Маргерита снова вмешивается.
– Кроме того, тебе не стыдно общаться с этим… этим…
Она уже произнесла слово «бордель» – и теперь хотела бы найти более вульгарное слово, но ее ежедневно практикуемая самоцензура явно мешает. В ее лексиконе нет ругательств, и уж тем более она никогда не произнесет сло́ва, хоть сколько-нибудь, пусть и очень отдаленно, связанного с половым актом. Моя сестра одинока, ее тело не знает ни радости, ни желаний. Ее никогда не видели с мужчинами. Все ее амбиции – быть «девушкой из хорошей семьи» и моралисткой.
– Общаться с этим… убогим.
Это самое сильное оскорбление в отношении Оскара.

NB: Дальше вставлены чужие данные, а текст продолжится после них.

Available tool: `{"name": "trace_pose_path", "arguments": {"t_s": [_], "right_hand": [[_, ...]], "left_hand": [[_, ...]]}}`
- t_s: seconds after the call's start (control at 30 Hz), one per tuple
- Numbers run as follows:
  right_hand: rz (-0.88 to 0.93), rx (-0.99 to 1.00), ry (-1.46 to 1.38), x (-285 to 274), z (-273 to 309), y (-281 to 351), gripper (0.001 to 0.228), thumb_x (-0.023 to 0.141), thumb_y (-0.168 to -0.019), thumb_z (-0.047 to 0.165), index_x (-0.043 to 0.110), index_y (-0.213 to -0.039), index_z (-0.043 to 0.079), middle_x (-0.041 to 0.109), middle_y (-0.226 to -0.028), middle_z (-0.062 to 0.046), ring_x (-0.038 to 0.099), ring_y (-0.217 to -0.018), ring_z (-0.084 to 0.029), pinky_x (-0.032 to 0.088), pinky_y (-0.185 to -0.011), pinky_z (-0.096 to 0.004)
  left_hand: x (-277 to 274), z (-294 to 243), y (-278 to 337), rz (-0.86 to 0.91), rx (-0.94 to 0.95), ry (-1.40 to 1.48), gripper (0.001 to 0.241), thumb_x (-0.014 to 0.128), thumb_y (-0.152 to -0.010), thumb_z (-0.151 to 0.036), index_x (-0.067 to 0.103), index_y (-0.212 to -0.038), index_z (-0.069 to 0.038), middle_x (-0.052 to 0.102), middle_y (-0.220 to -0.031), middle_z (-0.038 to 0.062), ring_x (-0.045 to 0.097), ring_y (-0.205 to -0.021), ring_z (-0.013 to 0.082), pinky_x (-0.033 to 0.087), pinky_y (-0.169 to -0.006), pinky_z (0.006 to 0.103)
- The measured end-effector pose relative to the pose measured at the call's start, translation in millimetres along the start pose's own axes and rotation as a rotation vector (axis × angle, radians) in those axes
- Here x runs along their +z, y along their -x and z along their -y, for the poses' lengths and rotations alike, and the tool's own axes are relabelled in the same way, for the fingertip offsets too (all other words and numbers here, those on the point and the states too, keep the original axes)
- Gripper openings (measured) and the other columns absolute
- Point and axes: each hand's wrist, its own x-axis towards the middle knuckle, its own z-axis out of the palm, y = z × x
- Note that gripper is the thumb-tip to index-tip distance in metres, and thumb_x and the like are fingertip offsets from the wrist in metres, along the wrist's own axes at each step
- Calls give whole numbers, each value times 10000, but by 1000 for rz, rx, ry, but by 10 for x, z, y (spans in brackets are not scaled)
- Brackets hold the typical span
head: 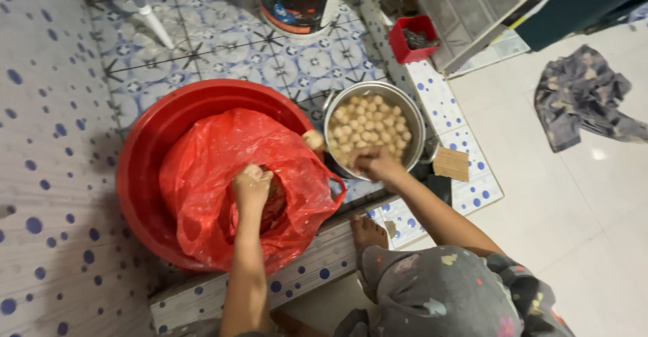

– Убогий? Интересно ты судишь о людях. Может, ты забыла, что ты сестра представителя социалистов? И кто из нас двоих хуже? Я, потому что хожу в бордель, или ты, потому что называешь «убогим» работягу, который к тому же проявляет упорство в учебе? Могла бы найти более подходящее оскорбление для Оскара. Потаскун, бабник, кобель…
Маргерита оборачивается к матери:
– Мама, ты ничего не хочешь сказать?
Маме становится смешно, но она сдерживается. А я продолжаю цеплять Маргериту:
– Не можешь, верно? Твоя буржуазная мораль подавляет вульгарность. Разве не так? Оскар – бедный, и он готов браться за любую, даже самую тяжелую и грязную работу, только чтобы иметь возможность учиться и рисовать. Что плохого в том, что после этого он идет в бордель, чтобы немного расслабиться?
– Оскар пусть делает что угодно, но ты – не должен водить дружбу с тем, кто водит тебя к публичным женщинам.
– К проституткам, Маргерита. Мы их называем проститутками, или – шлюхами, потаскухами, путанами… Публичная женщина – это слишком приличное слово.